WHAT THE TASK ASKS:
All lines holding the word "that" in the listing below need to be copied.

DATA BELOW:
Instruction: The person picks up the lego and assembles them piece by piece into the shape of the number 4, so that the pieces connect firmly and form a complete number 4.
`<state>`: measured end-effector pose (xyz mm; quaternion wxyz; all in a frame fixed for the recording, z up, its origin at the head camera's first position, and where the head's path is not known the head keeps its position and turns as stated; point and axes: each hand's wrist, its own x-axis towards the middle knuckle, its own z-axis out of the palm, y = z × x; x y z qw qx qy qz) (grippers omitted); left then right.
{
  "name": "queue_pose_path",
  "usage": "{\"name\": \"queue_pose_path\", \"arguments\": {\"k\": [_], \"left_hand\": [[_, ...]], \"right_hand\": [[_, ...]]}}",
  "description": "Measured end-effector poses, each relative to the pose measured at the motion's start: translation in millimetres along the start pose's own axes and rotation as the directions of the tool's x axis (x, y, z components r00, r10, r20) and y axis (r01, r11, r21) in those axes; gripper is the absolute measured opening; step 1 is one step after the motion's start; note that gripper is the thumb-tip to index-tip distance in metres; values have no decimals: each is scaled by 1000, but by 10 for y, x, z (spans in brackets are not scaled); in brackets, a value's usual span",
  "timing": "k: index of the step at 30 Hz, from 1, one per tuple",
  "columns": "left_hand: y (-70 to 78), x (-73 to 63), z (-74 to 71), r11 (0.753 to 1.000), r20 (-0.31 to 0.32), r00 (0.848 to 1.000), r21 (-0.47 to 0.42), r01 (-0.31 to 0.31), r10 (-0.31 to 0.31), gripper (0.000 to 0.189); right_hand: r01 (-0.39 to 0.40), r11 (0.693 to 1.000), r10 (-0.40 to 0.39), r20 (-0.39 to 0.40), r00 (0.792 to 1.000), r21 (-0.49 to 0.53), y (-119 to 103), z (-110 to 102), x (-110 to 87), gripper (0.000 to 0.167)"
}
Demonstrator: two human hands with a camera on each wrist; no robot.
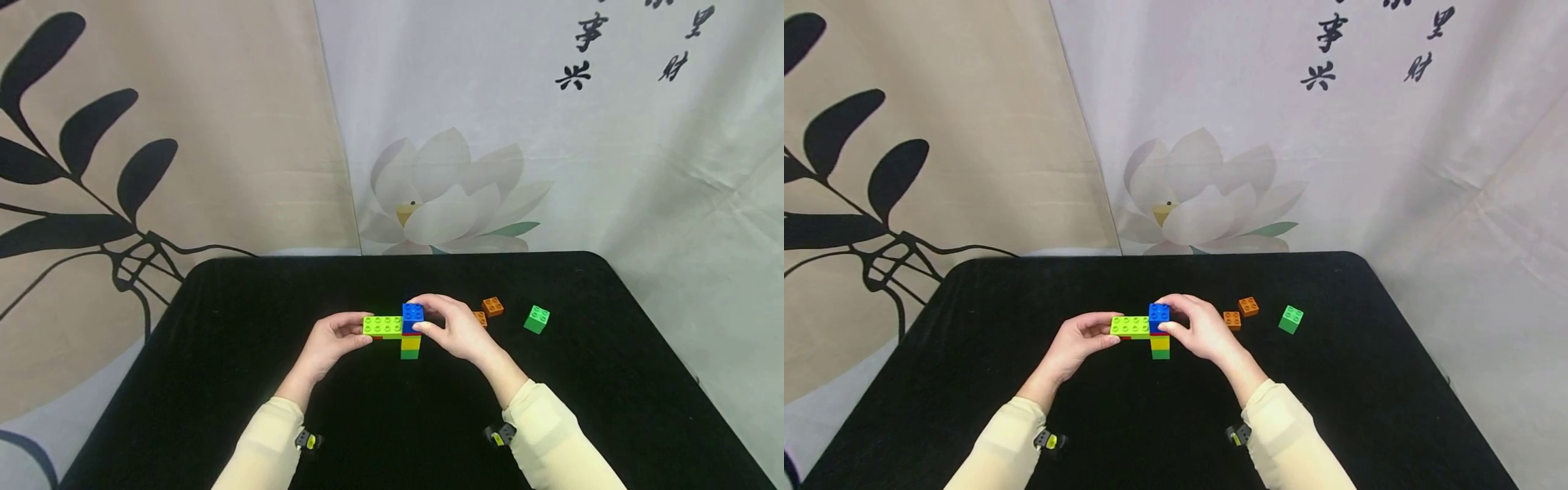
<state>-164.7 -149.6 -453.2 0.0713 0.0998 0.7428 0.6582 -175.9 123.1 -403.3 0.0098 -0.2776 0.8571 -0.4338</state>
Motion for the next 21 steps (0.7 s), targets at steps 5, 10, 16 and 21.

SOLUTION TO THIS EXERCISE:
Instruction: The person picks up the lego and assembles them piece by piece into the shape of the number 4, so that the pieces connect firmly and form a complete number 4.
  "description": "Measured end-effector poses, each relative to the pose measured at the motion's start: translation in millimetres along the start pose's own axes and rotation as the directions of the tool's x axis (x, y, z components r00, r10, r20) and y axis (r01, r11, r21) in those axes; gripper is the absolute measured opening; step 1 is one step after the motion's start; note that gripper is the thumb-tip to index-tip distance in metres; values have no decimals: each is scaled by 1000, but by 10 for y, x, z (spans in brackets are not scaled); in brackets, a value's usual span",

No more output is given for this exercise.